It is not uncommon for developers, network/system administrators, or DevOps folks with general backgrounds to find themselves in a DBA role at some point in their careers. So, what does a DBA do? In the previous post, we covered monitoring and trending practices and some popular tools that you might find handy in your day-to-day work.
We’ll continue this blog series with another basic but crucial DBA responsibility – taking backups of your data. Backup and restoration are one of the most important aspects of database administration. If a database crashed and there was no way to recover it, any resulting data loss might lead to devasting results for a business. One could argue that you can protect against crashes by replicating to multiple servers or data centers. But if it is an application error that propagates to all instances or a human dropping a part of a database by mistake, you will probably need to restore from backup.
Different Backup Methodologies
There are multiple ways to take a backup of a MySQL database, but we can divide these methods into two groups – logical and physical.
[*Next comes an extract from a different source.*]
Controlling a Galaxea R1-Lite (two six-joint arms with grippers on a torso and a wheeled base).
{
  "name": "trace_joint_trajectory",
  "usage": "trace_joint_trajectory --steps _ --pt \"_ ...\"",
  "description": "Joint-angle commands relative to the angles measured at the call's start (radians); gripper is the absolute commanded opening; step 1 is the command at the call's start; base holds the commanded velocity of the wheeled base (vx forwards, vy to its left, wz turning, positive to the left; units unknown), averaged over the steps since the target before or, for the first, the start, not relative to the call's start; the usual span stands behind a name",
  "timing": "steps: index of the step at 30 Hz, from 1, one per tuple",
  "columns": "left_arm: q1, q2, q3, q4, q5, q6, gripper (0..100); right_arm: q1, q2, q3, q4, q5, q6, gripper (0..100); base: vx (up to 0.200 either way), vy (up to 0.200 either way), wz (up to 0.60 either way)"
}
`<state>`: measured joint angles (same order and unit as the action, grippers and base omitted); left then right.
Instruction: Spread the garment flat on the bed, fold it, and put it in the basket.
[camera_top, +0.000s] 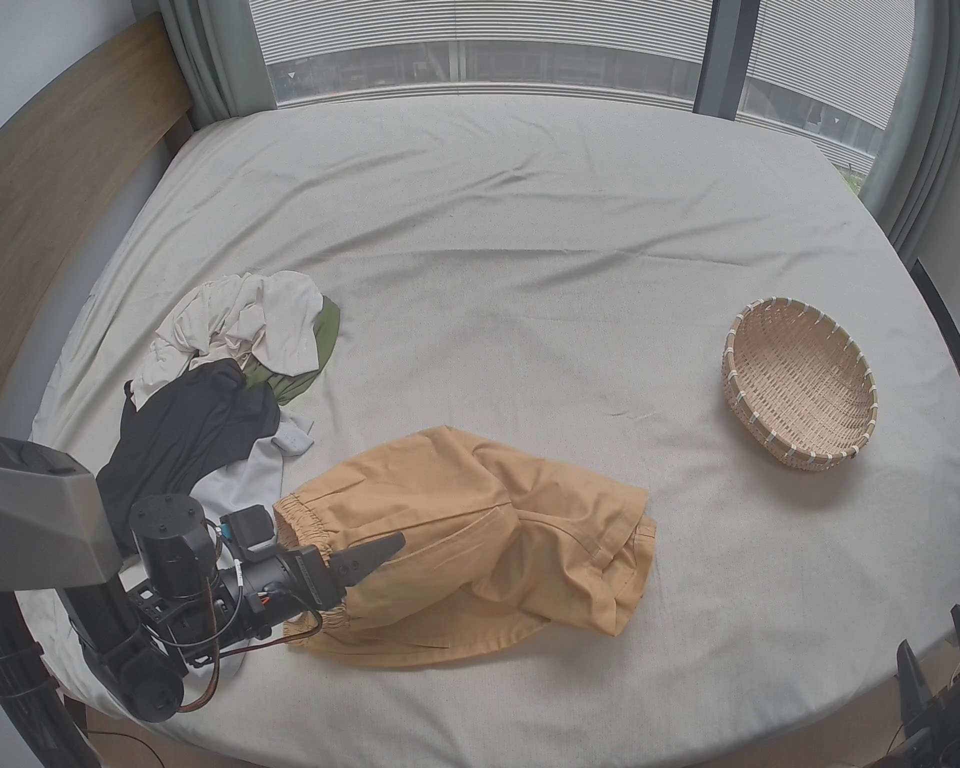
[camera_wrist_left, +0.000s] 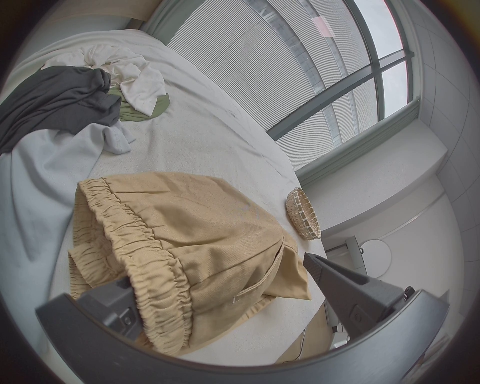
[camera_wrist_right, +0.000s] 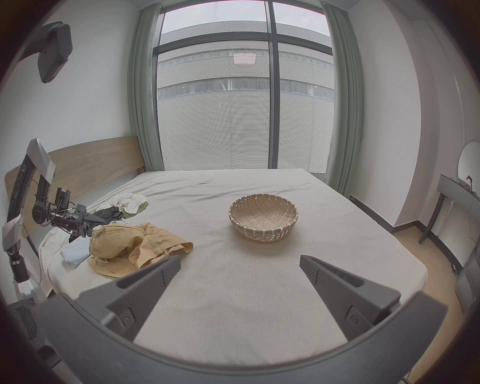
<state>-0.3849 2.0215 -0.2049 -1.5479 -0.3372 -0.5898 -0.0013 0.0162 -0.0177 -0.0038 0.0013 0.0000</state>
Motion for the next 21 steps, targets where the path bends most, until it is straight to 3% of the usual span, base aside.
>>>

Logical backups contain data that is exported using SQL commands and stored in a file. This can be, e.g., a set of SQL commands (INSERTs) that, when executed, will restore the database’s content. It does not have to be SQL code. It can be anything that is restorable – you can also use SELECT … INTO OUTFILE to generate a file with your database contents. You can store your backup in CSV files with some modifications to the output file’s syntax.
Physical backups are copies of physical database files. Here, we would make a binary copy of a whole database by, for example, copying all of the files or by making a snapshot of a volume where the data directory is located.
A logical backup is usually slower than a physical one because of the overhead of executing SQL commands to get the data out and then executing another set of SQL commands to get the data back into the database. This severe limitation prevents the logical backup from being a single backup method on large (high tens or hundreds of gigabytes) databases. On the other hand, a major advantage of the logical backup is the fact that having all data in the SQL format, you can restore single rows.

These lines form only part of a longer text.